- The task
Everything from the line containing "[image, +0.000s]" through the last line of the listing below should be returned exactly, except for pictures.

(Beginning of Given information)

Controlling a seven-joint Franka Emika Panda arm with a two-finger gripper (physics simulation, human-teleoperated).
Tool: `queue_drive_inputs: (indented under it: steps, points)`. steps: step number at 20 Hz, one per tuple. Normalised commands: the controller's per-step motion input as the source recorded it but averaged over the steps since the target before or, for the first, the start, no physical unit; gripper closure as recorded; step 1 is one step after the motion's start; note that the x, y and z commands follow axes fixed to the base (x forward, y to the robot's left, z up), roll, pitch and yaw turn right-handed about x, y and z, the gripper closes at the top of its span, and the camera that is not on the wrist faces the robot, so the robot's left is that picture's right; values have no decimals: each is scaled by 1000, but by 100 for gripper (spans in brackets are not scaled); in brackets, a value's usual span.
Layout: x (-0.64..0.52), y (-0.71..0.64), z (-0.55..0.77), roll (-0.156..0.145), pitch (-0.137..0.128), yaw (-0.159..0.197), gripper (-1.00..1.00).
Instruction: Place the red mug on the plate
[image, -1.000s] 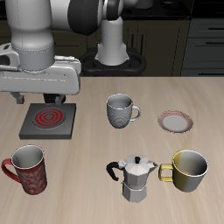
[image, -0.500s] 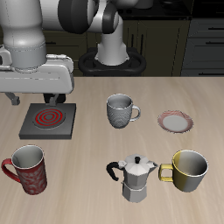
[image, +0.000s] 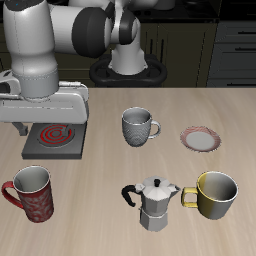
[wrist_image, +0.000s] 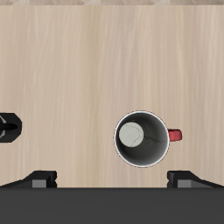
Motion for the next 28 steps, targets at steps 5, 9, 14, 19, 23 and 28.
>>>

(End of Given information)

- Answer section
[image, +0.000s] 
[wrist_image, +0.000s] 
Motion for the next 28 steps, targets at steps 5, 9, 14, 19, 23 and 28.
>>>

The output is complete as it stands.